▶ _Task statement_:
Return all the data verbatim but without images.
*** Collected data ***
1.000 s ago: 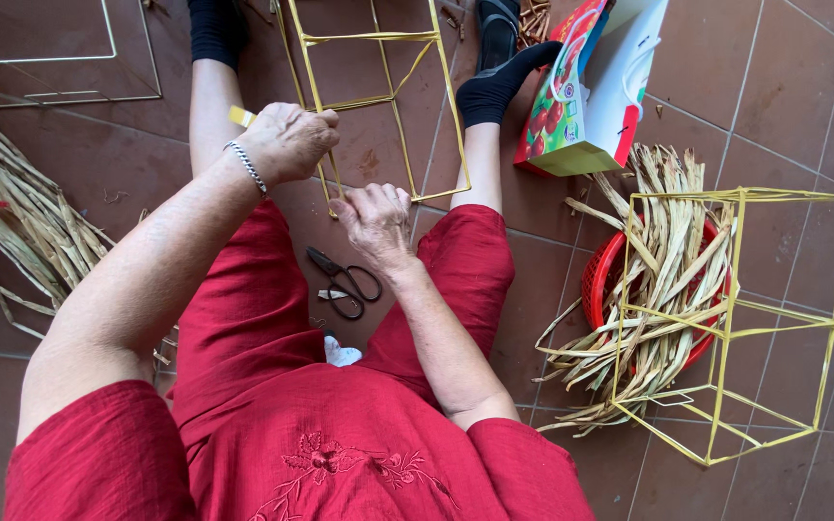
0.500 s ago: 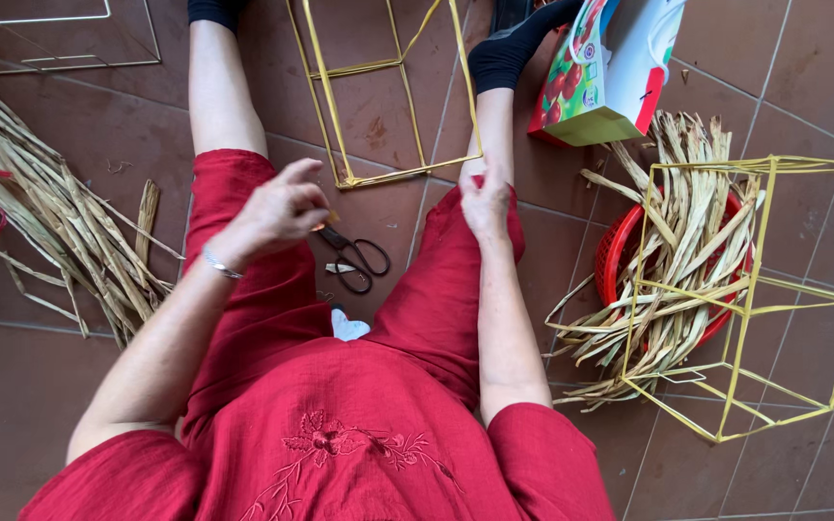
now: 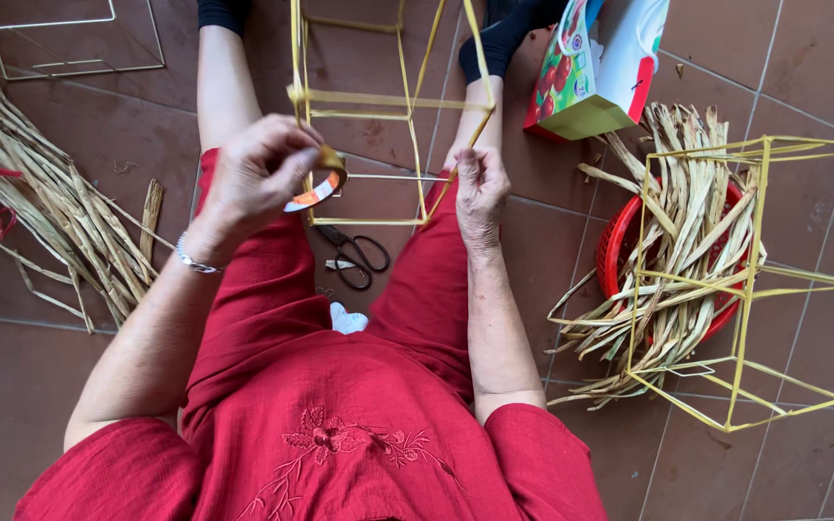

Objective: The person sits on the floor and wraps yellow tape around the joints and bars of a wire star-shaped frame, using scissors to cut tape pieces and pressing the tape down by hand. They rotate the frame to reach different sides and work on it across their lap.

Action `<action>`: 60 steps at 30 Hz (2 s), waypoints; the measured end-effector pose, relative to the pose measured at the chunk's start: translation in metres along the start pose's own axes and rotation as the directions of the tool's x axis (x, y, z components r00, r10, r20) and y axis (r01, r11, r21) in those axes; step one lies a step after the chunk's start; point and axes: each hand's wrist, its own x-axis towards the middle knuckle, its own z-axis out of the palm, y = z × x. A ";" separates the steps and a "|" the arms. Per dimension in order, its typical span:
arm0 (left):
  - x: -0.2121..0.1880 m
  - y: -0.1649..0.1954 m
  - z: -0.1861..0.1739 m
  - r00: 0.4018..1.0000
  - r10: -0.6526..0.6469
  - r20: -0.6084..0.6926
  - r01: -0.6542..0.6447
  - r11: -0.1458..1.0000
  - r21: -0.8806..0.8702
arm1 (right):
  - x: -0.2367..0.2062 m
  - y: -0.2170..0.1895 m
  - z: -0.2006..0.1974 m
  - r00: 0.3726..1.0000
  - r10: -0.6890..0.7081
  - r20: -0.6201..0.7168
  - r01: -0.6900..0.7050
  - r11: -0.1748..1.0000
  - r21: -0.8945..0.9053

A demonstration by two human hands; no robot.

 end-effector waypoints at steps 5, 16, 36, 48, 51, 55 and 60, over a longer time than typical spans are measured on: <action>0.016 0.042 -0.015 0.999 0.022 -0.027 -0.028 0.969 -0.246 | 0.012 -0.032 -0.004 0.998 -0.010 -0.062 0.031 0.933 0.359; 0.003 0.091 -0.025 0.997 -0.031 -0.077 0.005 0.951 -0.308 | 0.007 -0.055 -0.013 0.988 0.104 -0.112 -0.047 0.904 0.424; -0.044 0.128 0.057 0.950 0.112 0.292 -0.185 0.954 0.238 | -0.082 -0.170 0.001 0.961 -0.229 0.152 0.269 0.897 -0.351; -0.048 0.107 0.047 0.923 0.182 0.340 -0.279 0.924 0.261 | -0.081 -0.124 -0.011 0.955 -0.294 0.034 0.285 0.880 -0.381; -0.043 0.104 0.032 0.909 0.180 0.375 -0.266 0.945 0.190 | -0.071 -0.106 -0.015 0.960 -0.277 -0.042 0.237 0.882 -0.407; -0.035 0.106 0.030 0.936 0.036 0.350 -0.078 0.991 0.107 | -0.053 -0.087 -0.014 0.959 -0.231 -0.164 0.167 0.929 -0.331; -0.018 0.111 0.039 0.968 0.040 0.248 -0.083 0.983 0.166 | -0.042 -0.075 -0.007 0.961 -0.150 -0.233 0.089 0.963 -0.255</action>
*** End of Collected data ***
▶ _The answer_:
1.000 s ago: 
0.500 s ago: 
now: 

Objective: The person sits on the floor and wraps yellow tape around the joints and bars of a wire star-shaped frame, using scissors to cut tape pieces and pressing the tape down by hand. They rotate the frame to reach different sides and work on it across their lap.

Action `<action>`: 60 steps at 30 Hz (2 s), waypoints; the measured end-effector pose, relative to the pose measured at the chunk's start: translation in metres along the start pose's own axes and rotation as the directions of the tool's x axis (x, y, z components r00, r10, r20) and y axis (r01, r11, r21) in those axes; step one lies a step after the chunk's start; point and axes: each hand's wrist, its own x-axis towards the middle knuckle, its own z-axis out of the palm, y = z × x. A ";" separates the steps and a "|" the arms. Per dimension in order, its typical span:
arm0 (left):
  - x: -0.2121..0.1880 m
  - y: -0.1649..0.1954 m
  - z: -0.1861..0.1739 m
  - r00: 0.4018..1.0000
  - r10: -0.6526..0.6469
  - r20: -0.6084..0.6926
  - r01: -0.6542..0.6447
  - r11: -0.1458..1.0000
  - r21: -0.8806..0.8702
arm1 (right):
  - x: -0.2367..0.2062 m
  - y: -0.2170..0.1895 m
  - z: -0.2006..0.1974 m
  - r00: 0.3726..1.0000
  - r10: -0.6890..0.7081
  - r20: -0.6201..0.7168
  - r01: -0.6900..0.7050
  - r11: -0.1748..1.0000
  - r21: -0.8945..0.9053

A demonstration by two human hands; no robot.

 end-effector waypoints at steps 5, 16, 36, 48, 51, 55 and 60, over a longer time than typical spans are measured on: <action>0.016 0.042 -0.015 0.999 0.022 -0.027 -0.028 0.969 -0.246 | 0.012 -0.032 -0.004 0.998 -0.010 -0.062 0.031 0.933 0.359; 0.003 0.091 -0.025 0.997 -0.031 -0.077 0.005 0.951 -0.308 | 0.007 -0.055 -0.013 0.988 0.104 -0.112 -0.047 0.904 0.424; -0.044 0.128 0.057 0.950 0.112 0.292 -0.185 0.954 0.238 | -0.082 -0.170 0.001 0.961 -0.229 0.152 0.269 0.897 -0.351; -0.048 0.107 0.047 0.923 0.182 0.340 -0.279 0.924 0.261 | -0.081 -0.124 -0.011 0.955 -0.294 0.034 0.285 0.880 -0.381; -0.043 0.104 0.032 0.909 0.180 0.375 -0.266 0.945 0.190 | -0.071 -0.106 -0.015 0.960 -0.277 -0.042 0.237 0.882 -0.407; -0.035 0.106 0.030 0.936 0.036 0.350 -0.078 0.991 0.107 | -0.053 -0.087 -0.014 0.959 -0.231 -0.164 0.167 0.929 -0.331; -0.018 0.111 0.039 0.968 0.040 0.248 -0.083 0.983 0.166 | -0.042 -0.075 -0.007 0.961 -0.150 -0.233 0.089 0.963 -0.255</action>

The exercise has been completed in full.